I joined the Peltz Gallery intern team at the beginning of the academic year 2017/18. Interns are employed on a 40-hour contract, and we manage our own time, deciding how much time we would like to give to organising our own public engagement event, promoting and evaluating events at the Peltz, and installing and de-installing exhibitions.

The internship is designed to fit around our own PhD research, and all three interns have been flexible in swapping responsibilities and supporting each other in our Gallery projects. As well as promoting public events at the Peltz and supporting the install of exhibitions, the major part of my work as an intern has been conceiving, organising and facilitating a public engagement event.

In May, the Wellcome-funded, internationally-touring exhibition, Transitional States: Hormones at the Crossroads of Art and Science, was installed at the Peltz Gallery. The exhibition explores feminist and queer perspectives on the role of hormones in contraception, fertility, menopause, and gender transition. By chance, this academic year also saw the emergence of the Birkbeck Feminist and Queer Theory Reading Group.

While meetings of this reading group normally take place in seminar rooms at Birkbeck, it seemed to me that it would be stimulating to stage a discussion of a queer text at the Peltz Gallery with the Transitional States exhibition in place. And what better text to discuss, in order to engage with the themes of the exhibition, than Paul B. Preciado’s Testo Junkie: Sex, Drugs, and Biopolitics in the Pharmacopornographic Era, which explores the author’s use of testosterone as a form of ‘gender hacking’. This proved timely, as Preciado had also been invited by the organiser of Transitional States, Dr. Chiara Beccalossi, to deliver a lecture about his work at the Wellcome Collection in June.

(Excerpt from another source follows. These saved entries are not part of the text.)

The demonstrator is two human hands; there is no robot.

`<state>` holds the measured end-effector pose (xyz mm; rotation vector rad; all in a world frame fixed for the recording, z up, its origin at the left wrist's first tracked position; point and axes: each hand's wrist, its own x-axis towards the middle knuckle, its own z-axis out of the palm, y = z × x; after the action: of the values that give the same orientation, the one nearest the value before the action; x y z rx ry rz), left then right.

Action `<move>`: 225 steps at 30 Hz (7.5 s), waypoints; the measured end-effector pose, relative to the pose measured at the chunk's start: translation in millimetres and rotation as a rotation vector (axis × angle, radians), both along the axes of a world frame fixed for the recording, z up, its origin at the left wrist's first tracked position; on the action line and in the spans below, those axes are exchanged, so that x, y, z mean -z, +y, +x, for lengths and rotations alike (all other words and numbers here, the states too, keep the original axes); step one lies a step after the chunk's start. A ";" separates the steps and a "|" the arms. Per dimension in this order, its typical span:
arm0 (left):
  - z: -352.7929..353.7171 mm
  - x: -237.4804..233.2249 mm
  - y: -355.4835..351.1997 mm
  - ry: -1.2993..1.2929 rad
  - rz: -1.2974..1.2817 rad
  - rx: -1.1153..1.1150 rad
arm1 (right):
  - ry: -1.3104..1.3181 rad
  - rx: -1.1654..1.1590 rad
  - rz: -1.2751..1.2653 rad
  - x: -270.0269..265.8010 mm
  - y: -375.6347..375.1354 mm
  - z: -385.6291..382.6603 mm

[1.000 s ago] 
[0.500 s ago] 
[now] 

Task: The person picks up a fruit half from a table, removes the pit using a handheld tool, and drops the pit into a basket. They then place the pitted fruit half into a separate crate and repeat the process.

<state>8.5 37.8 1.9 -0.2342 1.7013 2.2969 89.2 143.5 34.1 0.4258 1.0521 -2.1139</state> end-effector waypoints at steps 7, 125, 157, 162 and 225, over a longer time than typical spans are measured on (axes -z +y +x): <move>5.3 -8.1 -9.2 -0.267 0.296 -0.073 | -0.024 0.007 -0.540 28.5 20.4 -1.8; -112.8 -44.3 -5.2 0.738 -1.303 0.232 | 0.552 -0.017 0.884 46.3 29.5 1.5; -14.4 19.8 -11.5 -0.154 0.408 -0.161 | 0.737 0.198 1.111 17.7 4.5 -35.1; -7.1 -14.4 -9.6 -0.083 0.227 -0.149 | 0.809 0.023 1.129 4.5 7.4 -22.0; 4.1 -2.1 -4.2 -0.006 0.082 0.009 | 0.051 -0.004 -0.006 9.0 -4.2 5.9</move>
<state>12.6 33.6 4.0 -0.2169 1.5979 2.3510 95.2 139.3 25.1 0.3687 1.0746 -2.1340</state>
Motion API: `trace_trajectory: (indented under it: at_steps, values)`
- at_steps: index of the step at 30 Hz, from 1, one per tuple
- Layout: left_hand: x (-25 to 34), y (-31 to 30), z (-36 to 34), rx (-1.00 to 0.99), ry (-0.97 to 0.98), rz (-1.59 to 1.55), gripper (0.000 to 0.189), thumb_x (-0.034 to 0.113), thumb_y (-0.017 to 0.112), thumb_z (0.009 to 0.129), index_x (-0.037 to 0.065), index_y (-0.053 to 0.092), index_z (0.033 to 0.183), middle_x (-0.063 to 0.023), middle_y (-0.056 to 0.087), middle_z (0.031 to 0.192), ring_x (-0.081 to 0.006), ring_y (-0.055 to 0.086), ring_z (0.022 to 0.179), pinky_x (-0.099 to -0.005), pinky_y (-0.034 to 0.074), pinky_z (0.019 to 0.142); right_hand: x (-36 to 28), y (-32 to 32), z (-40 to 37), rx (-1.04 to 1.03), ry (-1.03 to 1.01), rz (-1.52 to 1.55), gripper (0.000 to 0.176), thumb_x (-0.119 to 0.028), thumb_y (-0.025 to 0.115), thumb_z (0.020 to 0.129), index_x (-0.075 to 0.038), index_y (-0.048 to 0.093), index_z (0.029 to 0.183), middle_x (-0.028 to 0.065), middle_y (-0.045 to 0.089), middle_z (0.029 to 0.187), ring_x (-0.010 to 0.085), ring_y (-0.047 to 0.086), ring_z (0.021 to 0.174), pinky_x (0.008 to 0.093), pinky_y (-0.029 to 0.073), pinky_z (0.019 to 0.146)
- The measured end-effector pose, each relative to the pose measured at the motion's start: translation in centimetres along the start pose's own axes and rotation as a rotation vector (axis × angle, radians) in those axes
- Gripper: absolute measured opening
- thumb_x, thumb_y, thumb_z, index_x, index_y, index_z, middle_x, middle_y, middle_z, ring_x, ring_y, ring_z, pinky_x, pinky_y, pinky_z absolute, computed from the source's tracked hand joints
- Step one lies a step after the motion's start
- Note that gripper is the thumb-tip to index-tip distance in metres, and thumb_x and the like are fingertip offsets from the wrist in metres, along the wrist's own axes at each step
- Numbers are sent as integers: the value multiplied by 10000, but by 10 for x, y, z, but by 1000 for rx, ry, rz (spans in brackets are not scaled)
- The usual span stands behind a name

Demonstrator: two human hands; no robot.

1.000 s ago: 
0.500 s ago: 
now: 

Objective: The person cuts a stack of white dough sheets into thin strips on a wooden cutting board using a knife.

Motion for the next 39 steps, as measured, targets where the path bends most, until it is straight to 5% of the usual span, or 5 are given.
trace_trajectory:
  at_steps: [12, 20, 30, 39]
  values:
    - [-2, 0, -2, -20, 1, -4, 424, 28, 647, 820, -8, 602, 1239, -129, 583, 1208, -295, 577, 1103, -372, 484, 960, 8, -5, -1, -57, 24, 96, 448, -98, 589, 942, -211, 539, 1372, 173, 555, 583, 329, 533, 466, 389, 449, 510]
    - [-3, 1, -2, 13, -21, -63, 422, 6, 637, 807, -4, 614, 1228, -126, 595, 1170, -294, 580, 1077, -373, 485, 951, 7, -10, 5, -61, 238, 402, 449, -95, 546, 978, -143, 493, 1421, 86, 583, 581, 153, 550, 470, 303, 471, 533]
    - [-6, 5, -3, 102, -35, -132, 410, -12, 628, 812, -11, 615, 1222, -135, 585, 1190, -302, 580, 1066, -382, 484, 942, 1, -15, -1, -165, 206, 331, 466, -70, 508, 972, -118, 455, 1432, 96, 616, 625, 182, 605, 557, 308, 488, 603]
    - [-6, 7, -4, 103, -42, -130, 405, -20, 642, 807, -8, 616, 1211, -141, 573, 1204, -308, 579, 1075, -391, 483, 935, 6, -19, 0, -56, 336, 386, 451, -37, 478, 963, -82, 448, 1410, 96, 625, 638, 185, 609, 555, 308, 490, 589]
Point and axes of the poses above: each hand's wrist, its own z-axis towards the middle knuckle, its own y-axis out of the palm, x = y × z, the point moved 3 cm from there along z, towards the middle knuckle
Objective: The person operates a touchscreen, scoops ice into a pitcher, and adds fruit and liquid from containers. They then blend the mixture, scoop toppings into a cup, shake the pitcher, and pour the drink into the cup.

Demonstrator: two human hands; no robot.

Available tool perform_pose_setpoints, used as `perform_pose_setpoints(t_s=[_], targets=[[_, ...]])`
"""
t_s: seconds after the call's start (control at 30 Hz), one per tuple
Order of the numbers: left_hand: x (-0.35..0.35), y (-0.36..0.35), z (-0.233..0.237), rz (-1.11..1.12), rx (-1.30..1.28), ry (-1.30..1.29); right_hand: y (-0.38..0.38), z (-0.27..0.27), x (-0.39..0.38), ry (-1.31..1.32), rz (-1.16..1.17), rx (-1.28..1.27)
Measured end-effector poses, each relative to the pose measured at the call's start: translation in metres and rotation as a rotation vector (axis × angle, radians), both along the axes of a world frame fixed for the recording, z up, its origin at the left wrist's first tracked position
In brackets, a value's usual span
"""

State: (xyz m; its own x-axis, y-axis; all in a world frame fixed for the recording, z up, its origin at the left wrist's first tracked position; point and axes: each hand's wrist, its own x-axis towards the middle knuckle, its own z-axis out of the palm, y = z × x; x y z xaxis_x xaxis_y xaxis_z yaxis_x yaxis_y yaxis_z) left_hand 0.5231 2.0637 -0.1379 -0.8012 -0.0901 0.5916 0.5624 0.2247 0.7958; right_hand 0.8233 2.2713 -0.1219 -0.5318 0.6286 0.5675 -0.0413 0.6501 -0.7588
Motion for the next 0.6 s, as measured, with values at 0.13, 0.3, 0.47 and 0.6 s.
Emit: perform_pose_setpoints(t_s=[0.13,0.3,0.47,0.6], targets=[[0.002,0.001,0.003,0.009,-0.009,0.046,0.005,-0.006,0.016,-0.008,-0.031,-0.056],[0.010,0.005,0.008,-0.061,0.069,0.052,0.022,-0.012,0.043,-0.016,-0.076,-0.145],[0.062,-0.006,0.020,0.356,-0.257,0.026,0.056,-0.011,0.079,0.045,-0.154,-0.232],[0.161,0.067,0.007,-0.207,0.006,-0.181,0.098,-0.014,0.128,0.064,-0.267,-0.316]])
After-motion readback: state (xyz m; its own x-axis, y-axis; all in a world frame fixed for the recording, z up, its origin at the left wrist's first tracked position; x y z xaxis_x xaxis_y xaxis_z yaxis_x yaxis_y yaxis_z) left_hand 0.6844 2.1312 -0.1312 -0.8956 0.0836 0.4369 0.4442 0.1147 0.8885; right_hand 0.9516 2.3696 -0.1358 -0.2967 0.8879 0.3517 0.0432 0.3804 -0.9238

With my bid for funding approved by Birkbeck Gender and Sexuality (BiGS), I invited two specialists to contribute to the reading group meeting at the Peltz, to help us unpack the relationship between queer and feminist theory and (art) practice: Raju Rage, a London-based artist and activist whose video work at Transitional States makes reference to Testo Junkie; and Sofia Ropek-Hewson, a PhD candidate at the University of Cambridge who is writing her thesis about pharmacopornographic subjectivity in Preciado’s work. Spaces for this session quickly filled up, and it promises to be a valuable resource for the PhD and MA students involved. This may also signal the start of new partnerships between the Peltz Gallery and university reading groups.

 

Birkbeck Intern Blog Post – Aren Roukema

Aren Roukema

Internships Academic Publishing: Working with 19: Interdisciplinary Studies in the Long Nineteenth Century

I had the great privilege of interning with 19: Interdisciplinary Studies in the Long Nineteenth Century, a well-respected humanities journal hosted by Birkbeck’s Centre for Nineteenth-Century Studies. Over the course of helping with three excellent issues of the journal, I gained valuable experience copyediting text and liaising with authors, reviewers and editors, and just generally had an opportunity to get the sense of a casual, yet still quite professional publishing environment.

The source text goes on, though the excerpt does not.